No wonder why this is everywhere:

  The hungry white ape

  aches in the ancient canyon.

  Autumn colors crunch.
https://www.google.com/search?q=%22%22The+hungry+white+ape+a...
According to the overview on the of hipku website, it uses only monosyllabic words, unlike this haiku.
That's not entirely true - it only uses monosyllabic words for IPv6 addresses because there's no other way to fit enough bits into the right number of syllables.

For IPv4 addresses, there's loads of space, so I can afford to use some longer words.

I wonder if there are any libraries that can do this? I was thinking of writing a password generator web-app that creates full diceware sentences (TheBlubberyPythonFloatedDownThePurpleFunicular == lots of entropy and easy to remember), but I'd need a decent language model for that. (And I don't feel motivated enough to write my own.)
Why not "Article Adjective Adjective Noun Adverb Verb Article Adjective Adjective Noun"?
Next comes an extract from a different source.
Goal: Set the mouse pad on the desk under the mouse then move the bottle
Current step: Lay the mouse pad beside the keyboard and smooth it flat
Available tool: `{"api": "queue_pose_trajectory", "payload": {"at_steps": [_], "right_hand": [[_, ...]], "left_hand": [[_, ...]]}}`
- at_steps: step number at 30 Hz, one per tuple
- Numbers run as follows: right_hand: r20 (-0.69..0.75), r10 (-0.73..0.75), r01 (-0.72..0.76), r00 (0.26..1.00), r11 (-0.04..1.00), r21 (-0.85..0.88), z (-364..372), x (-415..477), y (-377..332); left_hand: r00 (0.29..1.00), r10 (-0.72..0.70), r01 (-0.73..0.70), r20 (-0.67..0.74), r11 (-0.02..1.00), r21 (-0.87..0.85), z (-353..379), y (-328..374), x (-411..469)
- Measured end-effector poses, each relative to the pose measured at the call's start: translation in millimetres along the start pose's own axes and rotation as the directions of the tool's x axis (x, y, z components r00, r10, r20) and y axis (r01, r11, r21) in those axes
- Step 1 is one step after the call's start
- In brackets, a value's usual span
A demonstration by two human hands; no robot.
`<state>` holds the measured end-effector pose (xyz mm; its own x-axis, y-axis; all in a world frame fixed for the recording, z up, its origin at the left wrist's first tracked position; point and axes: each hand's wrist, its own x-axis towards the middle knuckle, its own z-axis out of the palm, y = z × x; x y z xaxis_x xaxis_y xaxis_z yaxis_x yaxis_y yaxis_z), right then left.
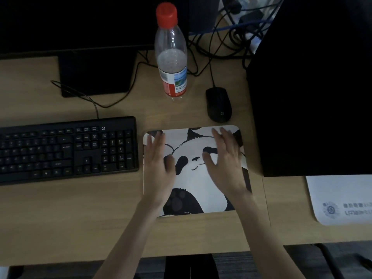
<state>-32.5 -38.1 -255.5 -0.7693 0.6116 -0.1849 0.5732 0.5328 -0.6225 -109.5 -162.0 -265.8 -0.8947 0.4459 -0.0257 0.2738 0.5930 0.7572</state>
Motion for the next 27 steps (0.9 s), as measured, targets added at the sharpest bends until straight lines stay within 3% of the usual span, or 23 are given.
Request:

If you're making full sentences anyway, the grammar of the sentence doesn't need to change much. The vast majority of the entropy is already in the words themselves.

Example sentence (generated by me, not a RNG): "the tiny hairy fish quickly paints a big scary monster".

EDIT: With 10 words, each from the 252 most common words... sentences of this type would have an entropy of more than 10^24 or 2^80. I guess "articles" are pretty much "The" vs "A / An" however, so there really are only 8 words of note...

Sorry to double comment, but this is exactly how my hobby project hipku works

http://hipku.gabrielmartin.net

Well, one, I'd love a more general solution where I could just say "generate a sentence with n bits of entropy" and my algorithm would spin out a sentence of the correct (arbitrary) length. (Hmm... Markov chains?) Or maybe add other mnemonic modifications, like rhymes. And two, I still need an algorithm to conjugate verbs and whatnot, though I suppose that part could just be left to the user. (You get n diceware words — make your own sentence out of them.) But that's boring!

In regards to word commonality, I'm pretty sure you could in fact use something like the 5000 most common words. The people who care about this kind of stuff tend to have large vocabularies!

I think Markov chains would be a bad idea for the use case of passwords because some words always follow certain words.
Ah, true — I was thinking more along the lines of "part of speech" Markov chains, if that's even possible. (As in, just an endless stream of "article noun verb adjective noun adverb conjunction adjective noun verb adjective noun conjunction adjective etc." that could then be mad-libbed by diceware.)
To make it less obvious, have a few other kinds of sentence. But make those kinds clearly differentiated by length.
It would be cool if they biased the name generation with descriptions using some of the recent work in high quality machine image tagging.

Throw in some ambiguous adjectives and you should have a large enough namespace that matches up with common image contents.

See my other comment on this post for an example of this (encoding data using Markov chains)
Wikipedia is full of hidden messages. A common pattern I have observed is the first letter of a sentence being used to string together a message. You can read more about this tactic here https://uncyclopedia.wikia.com/wiki/Subliminal_Messages
Also in 2010 there was a file storage system based on Bitly: https://nealpoole.com/blog/2010/12/bit-ly-file-storage-cleve... Super clever idea, except for the part where Bitly now sprinkles links with affiliate codes to make $$$